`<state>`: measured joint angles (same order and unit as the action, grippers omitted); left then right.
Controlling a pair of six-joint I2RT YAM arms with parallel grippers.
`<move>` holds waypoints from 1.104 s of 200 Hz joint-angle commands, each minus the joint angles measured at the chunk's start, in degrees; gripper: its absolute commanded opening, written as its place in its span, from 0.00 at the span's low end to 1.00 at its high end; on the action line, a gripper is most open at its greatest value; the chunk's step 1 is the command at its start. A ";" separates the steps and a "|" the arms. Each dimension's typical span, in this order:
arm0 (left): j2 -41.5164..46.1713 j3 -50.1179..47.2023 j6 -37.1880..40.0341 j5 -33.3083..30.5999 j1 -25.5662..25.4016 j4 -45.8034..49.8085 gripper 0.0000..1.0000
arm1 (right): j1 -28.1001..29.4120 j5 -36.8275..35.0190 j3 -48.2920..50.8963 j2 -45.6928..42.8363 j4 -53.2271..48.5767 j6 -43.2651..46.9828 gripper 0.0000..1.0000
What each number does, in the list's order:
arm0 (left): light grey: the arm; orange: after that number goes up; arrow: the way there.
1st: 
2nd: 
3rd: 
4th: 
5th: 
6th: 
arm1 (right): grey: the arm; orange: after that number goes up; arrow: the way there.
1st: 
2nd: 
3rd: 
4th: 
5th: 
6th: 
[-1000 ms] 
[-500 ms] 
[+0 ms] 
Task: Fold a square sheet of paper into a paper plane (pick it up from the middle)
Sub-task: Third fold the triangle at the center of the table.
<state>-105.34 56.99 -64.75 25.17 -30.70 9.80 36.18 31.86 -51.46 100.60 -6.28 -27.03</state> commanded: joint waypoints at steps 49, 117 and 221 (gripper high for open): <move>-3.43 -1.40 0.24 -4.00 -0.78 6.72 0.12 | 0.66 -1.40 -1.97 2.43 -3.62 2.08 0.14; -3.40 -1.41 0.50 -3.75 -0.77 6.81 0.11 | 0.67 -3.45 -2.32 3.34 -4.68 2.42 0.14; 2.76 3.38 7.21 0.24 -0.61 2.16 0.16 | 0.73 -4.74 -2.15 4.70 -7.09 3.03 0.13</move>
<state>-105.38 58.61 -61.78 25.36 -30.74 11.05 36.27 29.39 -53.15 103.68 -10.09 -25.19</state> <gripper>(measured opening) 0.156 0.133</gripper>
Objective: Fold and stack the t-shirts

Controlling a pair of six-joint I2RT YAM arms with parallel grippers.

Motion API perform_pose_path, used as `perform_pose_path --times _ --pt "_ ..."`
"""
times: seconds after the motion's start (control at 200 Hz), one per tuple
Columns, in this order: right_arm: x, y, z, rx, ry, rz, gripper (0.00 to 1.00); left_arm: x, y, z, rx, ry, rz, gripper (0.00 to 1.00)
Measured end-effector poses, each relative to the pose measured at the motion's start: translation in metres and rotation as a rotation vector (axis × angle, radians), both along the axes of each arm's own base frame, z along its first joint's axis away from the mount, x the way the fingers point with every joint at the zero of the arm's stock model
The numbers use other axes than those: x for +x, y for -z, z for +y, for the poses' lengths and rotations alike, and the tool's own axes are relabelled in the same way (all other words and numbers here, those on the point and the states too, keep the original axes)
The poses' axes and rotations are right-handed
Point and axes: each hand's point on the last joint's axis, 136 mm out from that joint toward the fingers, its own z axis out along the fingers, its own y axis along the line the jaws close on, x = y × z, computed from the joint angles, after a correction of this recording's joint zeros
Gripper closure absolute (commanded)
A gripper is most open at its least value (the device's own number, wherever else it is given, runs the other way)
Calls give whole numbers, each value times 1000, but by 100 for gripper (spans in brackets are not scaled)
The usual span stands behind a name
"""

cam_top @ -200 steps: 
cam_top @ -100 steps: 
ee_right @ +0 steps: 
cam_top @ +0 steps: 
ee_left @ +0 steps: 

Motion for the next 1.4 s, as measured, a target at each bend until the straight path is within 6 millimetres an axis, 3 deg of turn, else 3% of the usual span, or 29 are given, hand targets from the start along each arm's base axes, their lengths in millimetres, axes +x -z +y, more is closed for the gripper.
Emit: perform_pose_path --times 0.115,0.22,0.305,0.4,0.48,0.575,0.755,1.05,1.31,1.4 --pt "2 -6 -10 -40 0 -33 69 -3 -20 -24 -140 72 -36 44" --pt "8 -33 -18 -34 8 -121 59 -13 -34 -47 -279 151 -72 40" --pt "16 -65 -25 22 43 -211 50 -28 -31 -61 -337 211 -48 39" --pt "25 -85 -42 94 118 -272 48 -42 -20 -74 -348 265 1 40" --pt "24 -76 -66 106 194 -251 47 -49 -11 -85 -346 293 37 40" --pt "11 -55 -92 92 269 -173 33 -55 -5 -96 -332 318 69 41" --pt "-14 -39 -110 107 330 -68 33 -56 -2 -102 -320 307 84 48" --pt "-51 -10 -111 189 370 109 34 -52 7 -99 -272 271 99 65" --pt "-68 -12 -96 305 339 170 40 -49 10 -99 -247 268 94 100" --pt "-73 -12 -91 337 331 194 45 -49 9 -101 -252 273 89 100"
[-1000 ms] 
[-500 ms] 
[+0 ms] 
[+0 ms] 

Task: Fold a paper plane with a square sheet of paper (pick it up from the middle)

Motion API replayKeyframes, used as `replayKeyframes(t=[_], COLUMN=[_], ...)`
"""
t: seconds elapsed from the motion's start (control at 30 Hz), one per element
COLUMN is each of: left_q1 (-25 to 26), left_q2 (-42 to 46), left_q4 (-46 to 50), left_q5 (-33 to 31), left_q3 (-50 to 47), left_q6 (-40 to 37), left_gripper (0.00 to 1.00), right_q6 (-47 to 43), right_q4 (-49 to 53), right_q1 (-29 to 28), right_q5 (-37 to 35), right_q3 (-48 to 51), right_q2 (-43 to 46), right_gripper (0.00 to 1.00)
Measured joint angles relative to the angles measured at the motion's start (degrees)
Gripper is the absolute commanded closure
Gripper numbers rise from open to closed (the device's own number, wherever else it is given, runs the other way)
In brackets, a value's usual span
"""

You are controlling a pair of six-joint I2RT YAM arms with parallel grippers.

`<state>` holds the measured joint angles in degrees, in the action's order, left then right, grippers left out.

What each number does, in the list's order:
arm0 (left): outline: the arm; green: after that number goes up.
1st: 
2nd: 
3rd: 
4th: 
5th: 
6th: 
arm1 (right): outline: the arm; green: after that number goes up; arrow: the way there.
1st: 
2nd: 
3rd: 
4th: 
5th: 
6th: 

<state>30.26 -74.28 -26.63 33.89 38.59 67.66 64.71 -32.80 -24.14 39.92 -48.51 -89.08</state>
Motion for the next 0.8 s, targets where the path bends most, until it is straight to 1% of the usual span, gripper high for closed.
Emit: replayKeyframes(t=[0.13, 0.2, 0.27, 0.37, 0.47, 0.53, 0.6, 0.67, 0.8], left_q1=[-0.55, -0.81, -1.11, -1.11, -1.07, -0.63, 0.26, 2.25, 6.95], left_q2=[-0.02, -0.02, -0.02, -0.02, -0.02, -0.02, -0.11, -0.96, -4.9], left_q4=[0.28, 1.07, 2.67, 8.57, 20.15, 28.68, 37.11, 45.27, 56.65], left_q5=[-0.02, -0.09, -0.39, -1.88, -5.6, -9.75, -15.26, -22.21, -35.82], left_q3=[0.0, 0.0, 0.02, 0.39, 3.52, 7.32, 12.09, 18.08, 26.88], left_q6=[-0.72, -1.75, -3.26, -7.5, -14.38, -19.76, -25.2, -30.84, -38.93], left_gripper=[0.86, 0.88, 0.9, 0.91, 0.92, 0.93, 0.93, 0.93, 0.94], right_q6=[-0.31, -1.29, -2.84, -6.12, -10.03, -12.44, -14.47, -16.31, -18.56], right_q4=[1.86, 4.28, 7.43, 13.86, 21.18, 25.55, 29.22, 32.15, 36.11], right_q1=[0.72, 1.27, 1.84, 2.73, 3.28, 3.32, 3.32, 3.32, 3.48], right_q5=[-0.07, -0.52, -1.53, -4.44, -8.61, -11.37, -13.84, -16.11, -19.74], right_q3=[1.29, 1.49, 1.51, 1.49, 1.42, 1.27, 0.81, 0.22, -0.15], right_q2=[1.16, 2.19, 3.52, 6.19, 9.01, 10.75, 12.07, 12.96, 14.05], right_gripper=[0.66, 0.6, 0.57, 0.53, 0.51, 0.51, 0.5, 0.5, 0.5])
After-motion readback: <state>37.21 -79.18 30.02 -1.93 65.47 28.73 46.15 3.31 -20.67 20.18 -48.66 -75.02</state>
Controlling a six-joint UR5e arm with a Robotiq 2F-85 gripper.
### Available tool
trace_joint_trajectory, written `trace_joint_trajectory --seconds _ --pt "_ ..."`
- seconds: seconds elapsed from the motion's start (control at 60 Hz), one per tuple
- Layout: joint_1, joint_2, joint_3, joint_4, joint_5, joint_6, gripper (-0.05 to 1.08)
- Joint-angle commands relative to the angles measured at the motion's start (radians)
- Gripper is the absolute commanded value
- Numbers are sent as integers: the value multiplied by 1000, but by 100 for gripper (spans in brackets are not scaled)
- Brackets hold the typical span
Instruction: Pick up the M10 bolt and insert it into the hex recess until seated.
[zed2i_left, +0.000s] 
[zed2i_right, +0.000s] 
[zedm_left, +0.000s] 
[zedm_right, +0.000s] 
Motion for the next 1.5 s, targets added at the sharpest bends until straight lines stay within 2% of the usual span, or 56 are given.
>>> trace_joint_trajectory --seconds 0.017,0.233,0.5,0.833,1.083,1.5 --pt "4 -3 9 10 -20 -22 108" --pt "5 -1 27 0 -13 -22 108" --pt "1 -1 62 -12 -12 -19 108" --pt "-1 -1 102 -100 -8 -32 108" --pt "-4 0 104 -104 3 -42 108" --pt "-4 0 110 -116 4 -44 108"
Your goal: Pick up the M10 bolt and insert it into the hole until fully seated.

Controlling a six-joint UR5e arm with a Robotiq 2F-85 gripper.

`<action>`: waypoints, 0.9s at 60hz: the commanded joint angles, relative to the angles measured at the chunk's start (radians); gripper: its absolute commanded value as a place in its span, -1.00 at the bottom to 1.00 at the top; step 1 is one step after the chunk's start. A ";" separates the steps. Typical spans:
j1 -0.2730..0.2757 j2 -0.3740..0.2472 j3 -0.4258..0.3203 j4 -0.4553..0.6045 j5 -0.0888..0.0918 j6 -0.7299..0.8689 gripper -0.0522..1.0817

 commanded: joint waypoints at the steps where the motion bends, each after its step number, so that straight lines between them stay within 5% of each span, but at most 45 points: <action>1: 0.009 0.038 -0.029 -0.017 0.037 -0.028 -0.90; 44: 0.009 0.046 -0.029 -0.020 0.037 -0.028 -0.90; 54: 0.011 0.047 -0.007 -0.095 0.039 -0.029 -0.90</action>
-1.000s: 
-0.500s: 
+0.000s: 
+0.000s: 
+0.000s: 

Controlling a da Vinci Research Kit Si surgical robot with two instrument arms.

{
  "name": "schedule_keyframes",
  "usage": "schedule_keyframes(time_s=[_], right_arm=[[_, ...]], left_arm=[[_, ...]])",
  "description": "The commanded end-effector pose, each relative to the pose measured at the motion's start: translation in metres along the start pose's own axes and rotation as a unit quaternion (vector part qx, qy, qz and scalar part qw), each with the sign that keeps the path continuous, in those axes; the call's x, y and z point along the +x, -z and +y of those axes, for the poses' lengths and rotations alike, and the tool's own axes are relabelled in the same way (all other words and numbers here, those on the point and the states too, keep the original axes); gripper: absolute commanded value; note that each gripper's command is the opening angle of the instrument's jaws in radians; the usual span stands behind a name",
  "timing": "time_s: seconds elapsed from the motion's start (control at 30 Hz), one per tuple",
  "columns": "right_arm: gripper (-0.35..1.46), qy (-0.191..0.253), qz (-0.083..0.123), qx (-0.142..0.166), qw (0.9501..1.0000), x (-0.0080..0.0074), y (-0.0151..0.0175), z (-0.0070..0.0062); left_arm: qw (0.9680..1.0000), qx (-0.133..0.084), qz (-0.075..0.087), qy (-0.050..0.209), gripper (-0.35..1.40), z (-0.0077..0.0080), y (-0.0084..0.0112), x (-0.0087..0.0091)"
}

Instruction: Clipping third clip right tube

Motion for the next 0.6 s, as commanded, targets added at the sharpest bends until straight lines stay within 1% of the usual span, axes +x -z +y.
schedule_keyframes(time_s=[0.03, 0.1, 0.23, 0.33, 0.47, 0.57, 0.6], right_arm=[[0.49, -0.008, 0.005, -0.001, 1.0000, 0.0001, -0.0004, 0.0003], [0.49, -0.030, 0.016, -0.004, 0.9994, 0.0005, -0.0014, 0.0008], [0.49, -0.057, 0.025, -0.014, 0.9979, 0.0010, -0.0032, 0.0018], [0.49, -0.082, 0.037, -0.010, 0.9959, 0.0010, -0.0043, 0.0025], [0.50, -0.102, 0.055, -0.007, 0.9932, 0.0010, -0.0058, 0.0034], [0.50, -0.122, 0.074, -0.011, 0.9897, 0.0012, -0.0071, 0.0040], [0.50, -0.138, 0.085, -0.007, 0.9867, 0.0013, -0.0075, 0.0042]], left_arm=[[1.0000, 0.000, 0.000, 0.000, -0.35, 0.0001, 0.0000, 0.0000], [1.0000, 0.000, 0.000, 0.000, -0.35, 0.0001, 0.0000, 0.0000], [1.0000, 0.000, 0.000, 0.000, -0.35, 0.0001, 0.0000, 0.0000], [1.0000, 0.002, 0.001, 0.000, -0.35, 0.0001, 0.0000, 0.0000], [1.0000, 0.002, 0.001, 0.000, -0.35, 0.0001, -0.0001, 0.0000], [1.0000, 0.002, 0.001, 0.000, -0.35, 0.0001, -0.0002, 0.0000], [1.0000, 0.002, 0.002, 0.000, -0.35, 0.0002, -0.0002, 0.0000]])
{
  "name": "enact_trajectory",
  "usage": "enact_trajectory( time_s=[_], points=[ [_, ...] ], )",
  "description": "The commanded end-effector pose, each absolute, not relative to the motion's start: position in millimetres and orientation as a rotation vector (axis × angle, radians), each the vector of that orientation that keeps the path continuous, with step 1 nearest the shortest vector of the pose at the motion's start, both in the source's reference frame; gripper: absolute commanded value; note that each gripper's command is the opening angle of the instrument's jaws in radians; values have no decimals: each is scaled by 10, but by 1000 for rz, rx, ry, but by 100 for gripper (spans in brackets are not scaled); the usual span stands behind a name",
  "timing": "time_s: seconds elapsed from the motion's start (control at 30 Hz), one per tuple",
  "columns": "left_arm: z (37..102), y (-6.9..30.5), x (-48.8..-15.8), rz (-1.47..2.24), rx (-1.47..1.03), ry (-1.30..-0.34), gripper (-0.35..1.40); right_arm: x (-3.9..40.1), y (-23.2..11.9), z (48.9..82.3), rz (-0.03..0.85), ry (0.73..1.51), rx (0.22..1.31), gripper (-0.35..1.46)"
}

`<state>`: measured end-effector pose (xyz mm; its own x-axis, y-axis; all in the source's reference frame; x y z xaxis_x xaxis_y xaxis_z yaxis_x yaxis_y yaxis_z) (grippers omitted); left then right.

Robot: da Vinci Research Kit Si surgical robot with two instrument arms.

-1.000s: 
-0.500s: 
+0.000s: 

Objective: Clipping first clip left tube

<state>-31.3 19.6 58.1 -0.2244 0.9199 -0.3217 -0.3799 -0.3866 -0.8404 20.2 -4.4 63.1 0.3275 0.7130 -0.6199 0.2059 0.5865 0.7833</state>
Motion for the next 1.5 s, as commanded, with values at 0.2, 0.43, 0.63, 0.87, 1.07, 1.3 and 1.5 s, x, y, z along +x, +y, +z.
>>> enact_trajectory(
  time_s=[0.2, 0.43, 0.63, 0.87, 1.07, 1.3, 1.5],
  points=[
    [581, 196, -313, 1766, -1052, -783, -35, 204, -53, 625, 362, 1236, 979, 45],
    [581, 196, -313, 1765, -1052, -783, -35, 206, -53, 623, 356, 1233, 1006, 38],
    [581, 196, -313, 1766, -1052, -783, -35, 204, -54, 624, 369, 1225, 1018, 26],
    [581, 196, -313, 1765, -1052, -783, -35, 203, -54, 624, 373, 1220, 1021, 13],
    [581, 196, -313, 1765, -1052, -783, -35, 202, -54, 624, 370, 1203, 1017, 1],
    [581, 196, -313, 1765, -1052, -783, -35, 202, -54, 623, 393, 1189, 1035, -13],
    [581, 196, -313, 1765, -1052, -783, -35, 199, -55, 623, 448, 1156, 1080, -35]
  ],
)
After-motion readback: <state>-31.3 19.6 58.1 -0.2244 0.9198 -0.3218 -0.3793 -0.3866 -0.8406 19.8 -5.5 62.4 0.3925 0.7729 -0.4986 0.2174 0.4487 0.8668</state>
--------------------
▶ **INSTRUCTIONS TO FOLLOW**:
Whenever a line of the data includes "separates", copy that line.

▶ **RESPONSE**:
`<move>` holds waypoints from 1.104 s of 200 Hz joint-angle commands, each minus the joint angles measured at the chunk's start, in degrees; gripper: its absolute commanded opening, written as its place in its span, from 0.00 at the span's low end to 1.00 at its high end; on the action line, a gripper is most open at its greatest value; the chunk's step 1 is the command at its start. A ";" separates the steps and a "|" the arms. Each dimension's typical span, in this order:
`<action>`: waypoints, 0.9s at 60hz: the commanded joint angles, relative to the angles measured at the chunk's start (radians); gripper: its absolute commanded value as a place in its span, -1.00 at the bottom to 1.00 at the top; step 1 is one step after the chunk's start. A ";" separates the steps. Typical spans:

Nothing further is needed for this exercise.